## Exercise description
Through the line that contains "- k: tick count", return the data below exactly, starting at its first line; leave the rest out.

--- Data to process Enclosed Below ---

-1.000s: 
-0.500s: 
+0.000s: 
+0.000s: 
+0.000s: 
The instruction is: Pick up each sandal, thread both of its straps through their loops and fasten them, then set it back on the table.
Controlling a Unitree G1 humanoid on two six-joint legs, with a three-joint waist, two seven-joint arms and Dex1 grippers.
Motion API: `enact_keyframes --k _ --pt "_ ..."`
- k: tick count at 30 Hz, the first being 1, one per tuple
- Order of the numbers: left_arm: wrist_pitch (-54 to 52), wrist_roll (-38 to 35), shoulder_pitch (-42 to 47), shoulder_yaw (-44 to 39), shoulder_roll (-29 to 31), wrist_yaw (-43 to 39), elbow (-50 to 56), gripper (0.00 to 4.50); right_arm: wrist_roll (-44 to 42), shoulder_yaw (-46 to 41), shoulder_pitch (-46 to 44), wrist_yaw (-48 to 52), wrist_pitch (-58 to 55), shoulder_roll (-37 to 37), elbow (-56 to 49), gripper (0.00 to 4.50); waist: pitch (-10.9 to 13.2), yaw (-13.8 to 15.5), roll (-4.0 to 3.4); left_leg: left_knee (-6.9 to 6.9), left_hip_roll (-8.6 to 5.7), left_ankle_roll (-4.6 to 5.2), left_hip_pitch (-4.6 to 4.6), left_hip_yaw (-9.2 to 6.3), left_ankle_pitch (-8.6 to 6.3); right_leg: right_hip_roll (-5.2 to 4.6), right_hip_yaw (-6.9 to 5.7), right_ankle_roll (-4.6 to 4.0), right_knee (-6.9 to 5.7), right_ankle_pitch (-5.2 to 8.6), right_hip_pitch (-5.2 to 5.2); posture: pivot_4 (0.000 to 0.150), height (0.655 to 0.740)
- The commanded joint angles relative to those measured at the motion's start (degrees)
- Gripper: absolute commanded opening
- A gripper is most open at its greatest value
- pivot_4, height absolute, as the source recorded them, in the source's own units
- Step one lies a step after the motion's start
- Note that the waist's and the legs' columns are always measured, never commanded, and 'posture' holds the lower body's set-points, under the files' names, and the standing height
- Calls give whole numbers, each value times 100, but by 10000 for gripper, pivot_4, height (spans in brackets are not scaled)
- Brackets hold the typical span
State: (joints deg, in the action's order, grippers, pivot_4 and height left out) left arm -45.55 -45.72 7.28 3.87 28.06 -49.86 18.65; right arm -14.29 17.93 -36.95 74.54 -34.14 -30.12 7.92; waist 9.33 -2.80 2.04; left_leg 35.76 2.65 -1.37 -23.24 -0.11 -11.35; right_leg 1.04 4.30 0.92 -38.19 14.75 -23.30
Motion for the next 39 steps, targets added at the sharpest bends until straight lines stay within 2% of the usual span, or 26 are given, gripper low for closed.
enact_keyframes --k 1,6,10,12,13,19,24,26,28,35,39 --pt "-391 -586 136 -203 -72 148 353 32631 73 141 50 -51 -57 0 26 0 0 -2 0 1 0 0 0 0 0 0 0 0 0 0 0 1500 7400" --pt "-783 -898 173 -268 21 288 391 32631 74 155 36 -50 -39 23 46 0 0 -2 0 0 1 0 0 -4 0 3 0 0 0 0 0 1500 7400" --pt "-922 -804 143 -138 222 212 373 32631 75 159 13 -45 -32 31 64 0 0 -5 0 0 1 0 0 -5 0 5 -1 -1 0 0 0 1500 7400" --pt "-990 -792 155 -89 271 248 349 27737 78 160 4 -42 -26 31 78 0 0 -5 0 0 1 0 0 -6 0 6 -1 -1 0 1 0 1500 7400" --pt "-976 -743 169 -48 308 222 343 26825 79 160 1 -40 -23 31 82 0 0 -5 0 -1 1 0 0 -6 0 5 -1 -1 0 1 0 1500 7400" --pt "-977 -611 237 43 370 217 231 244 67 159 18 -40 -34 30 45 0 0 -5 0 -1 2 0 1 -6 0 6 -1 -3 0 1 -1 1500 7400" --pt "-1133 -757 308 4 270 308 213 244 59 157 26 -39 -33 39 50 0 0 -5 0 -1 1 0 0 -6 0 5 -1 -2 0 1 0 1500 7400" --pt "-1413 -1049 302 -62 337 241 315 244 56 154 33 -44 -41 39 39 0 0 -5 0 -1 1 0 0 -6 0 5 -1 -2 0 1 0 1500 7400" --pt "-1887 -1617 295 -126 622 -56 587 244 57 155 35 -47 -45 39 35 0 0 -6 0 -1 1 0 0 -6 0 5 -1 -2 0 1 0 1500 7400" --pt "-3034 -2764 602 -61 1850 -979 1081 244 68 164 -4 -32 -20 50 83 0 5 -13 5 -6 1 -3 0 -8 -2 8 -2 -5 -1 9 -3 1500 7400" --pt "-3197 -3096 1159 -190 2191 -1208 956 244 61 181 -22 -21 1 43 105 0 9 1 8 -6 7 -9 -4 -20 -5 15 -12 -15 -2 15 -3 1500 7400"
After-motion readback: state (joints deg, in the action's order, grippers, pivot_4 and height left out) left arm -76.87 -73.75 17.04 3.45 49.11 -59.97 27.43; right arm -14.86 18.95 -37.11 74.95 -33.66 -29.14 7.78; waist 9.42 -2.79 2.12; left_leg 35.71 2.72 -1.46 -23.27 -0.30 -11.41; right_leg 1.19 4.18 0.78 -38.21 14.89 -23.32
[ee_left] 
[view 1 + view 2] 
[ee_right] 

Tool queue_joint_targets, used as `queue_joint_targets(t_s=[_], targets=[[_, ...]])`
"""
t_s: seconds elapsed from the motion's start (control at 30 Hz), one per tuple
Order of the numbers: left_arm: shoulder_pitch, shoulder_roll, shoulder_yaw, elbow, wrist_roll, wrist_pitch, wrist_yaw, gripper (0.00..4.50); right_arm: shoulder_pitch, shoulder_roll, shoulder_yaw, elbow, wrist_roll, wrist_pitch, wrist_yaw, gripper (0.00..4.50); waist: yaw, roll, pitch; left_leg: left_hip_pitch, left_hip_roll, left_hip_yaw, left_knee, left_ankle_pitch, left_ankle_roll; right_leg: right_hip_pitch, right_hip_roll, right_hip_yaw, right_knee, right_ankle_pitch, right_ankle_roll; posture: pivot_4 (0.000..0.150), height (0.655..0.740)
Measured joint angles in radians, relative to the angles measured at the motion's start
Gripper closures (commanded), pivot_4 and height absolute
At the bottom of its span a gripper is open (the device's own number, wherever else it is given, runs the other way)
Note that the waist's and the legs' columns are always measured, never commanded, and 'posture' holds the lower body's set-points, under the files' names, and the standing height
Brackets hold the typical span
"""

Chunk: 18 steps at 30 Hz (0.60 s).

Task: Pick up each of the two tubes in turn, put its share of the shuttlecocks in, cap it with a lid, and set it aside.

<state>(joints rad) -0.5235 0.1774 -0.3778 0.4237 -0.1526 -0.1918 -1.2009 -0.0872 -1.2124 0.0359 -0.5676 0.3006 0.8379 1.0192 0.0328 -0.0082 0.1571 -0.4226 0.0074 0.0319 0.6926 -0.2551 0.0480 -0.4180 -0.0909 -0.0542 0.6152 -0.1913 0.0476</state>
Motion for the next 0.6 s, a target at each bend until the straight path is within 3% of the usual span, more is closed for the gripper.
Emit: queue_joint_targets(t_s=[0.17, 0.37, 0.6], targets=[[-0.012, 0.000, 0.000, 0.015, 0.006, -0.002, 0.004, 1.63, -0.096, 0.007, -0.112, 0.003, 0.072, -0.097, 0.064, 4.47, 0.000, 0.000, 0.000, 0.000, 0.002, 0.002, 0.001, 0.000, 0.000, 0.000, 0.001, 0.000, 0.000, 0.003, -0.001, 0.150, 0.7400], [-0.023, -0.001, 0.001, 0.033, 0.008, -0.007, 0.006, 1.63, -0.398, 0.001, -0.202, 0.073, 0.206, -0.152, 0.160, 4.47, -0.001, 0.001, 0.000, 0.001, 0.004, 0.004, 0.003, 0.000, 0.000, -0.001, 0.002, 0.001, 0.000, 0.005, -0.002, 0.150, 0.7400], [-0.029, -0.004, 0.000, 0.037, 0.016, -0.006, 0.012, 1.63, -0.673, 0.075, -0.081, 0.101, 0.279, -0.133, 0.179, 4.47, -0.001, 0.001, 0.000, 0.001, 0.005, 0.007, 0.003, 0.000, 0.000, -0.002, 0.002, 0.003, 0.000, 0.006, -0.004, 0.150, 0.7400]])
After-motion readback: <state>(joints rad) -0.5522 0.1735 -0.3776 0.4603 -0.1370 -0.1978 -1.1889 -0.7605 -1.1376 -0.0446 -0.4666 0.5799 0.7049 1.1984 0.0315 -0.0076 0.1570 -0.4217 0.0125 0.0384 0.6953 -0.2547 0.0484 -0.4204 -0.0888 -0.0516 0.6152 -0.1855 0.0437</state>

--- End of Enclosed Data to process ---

## Result of the task
-1.000s: 
-0.500s: 
+0.000s: 
+0.000s: 
+0.000s: 
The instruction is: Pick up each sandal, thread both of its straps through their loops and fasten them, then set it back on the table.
Controlling a Unitree G1 humanoid on two six-joint legs, with a three-joint waist, two seven-joint arms and Dex1 grippers.
Motion API: `enact_keyframes --k _ --pt "_ ..."`
- k: tick count at 30 Hz, the first being 1, one per tuple

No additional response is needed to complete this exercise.